As the mother of a teenage son who has bipolar disorder and who exhibited violent and antisocial behaviors until he was correctly diagnosed and treated, I see mass shootings through a different lens. While others ask about Mercer’s parents, I question a society that has repeatedly turned its back on our most vulnerable members.
Sadly, the conversation about mental illness has not changed since Newtown, Conn. In fact, the stigma of mental illness only increases when we limit our discussions about brain disorders to outlier tragedies. Consider these facts about mental illness and gun violence:
• While the rates of mass shootings are increasing, these events are still extremely rare, constituting only 1 percent to 3 percent of all gun deaths in the United States each year.
• The majority of gun-related deaths — 60 percent — are people who died by suicide. Of these, as many as 90 percent suffered from mental illness.
• Most violence is not caused by people who have mental illness, and when treated, people with mental illness are no more likely to be violent than the general population. In fact, people with mental illness are more likely to be victims of violence and discrimination.

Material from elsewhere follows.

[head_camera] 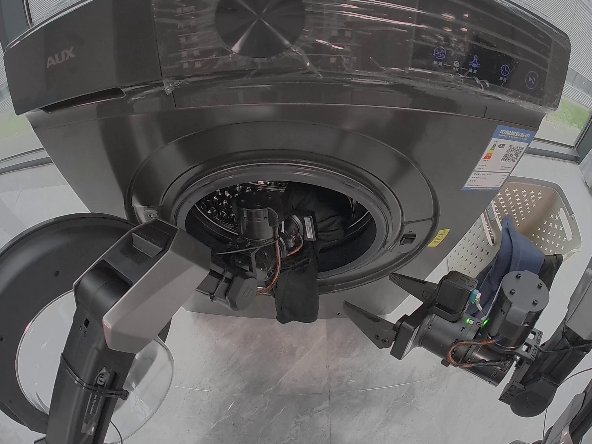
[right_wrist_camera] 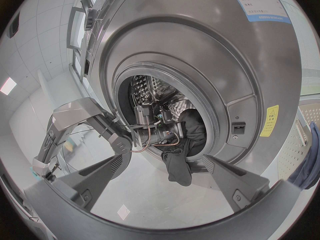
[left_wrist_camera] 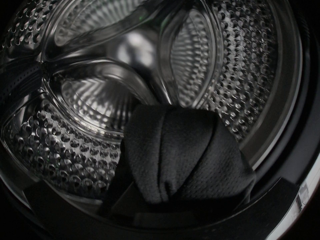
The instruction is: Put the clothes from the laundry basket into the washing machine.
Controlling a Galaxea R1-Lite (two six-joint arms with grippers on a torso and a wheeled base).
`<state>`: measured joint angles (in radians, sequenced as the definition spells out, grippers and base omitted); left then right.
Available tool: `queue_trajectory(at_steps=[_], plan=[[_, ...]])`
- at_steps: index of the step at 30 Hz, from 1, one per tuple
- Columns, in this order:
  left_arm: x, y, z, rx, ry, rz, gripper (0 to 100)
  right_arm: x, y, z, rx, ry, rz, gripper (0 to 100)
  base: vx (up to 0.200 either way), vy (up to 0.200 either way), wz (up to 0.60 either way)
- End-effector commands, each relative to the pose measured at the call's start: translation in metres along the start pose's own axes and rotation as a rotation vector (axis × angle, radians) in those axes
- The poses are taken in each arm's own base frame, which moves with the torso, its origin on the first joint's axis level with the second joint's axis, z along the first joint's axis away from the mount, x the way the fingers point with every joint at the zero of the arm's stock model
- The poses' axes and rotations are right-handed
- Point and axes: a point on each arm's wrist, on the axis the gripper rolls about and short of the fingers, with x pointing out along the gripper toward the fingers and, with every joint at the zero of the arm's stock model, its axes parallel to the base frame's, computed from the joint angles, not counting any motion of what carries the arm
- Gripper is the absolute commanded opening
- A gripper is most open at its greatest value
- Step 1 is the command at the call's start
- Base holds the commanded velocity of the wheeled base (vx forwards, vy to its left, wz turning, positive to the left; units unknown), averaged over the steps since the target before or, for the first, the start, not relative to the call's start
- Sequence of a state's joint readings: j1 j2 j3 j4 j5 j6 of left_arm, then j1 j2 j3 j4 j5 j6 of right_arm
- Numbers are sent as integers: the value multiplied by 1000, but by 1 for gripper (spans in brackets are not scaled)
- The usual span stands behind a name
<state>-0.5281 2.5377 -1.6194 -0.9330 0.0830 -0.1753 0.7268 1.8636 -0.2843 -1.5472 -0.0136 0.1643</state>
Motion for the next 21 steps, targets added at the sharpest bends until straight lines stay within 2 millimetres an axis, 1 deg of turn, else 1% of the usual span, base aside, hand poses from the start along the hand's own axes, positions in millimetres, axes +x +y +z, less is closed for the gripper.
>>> queue_trajectory(at_steps=[1, 2, 3, 4, 7, 8, 12, 14, 16, 21], plan=[[25, 16, 8, -23, -106, 73, 0, 1, 0, -1, 0, 5, -1, 100, 0, 0, 0], [28, 19, 14, -26, -129, 82, 0, 1, 0, -2, 0, 8, -1, 100, 0, 0, 0], [29, 19, 14, -27, -131, 83, 0, 1, 0, -2, 0, 8, -1, 100, 0, 0, 0], [32, 25, 19, -33, -157, 103, 0, 1, 0, -2, 0, 8, -1, 100, 0, 0, 0], [34, 27, 26, -42, -185, 116, 0, 1, 0, -2, 0, 8, -1, 100, 0, 0, 0], [34, 27, 26, -42, -185, 116, 100, 1, 0, -2, 0, 8, -1, 100, 0, 0, 0], [31, 22, 21, -42, -159, 110, 100, 1, -1, -4, 0, 15, -2, 100, 0, 0, 0], [25, 19, 21, -46, -129, 109, 100, 1, -1, -5, 0, 20, -3, 100, 0, 0, 0], [14, 12, 18, -59, -74, 90, 100, 1, -1, -5, 0, 18, -3, 100, 0, 0, 0], [-21, -4, 12, -61, 106, 32, 100, 0, -1, -5, 0, 23, -4, 100, 0, 0, 0]])
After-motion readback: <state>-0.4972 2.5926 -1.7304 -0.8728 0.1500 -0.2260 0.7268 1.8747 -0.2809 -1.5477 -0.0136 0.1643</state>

Schizophrenia and bipolar disorder largely affect our young people. By failing to provide early interventions and timely treatments, we are effectively condemning too many of our children to a life in prison or on the streets.
The “Helping Families in Mental Health Crisis Act,” HR2646, is a bipartisan bill in Congress that would provide better treatment options for people who have serious mental illness. It would clarify confusing privacy laws that prevent doctors from communicating with caregivers and end arbitrary restrictions on numbers of hospital beds and days of treatment. Our representatives should support this bill.
What people who blame parents after mass shootings don’t understand is that we can’t get help for our kids. In most cases, that help simply does not exist. In the face of increasing need, the number of inpatient psychiatric hospital beds in the U.S. continues to decline as states, including Idaho, slash their mental health budgets. Patients wait for days or even weeks in the emergency room for a psychiatric bed to open so that they can receive care. And if a child with mental illness does not recognize the need for treatment, parents must turn to the courts, where they will be required to prove that their child poses an imminent threat of harm to him/herself or others.
Mental health reform opponents argue for patients’ rights. As a mother of a teenager whose treatment has restored him to a life of mainstream school and friends, I ask, what about the right to treatment?
Timely treatment maybe could have helped Chris Harper-Mercer and all the notorious young men who came before him. We need to end the shame and stigma of mental illness. If a friend or a loved one’s behavior suddenly changes, if he or she becomes hostile, suspicious or pushes us away, we should push back and seek help. With early intervention, correct diagnosis and proper treatment, many people who have mental illness can live happy, productive lives.
Liza Long, of Boise, is the author of “The Price of Silence: A Mom’s Perspective on Mental Illness.” She serves on the board of the International Bipolar Foundation.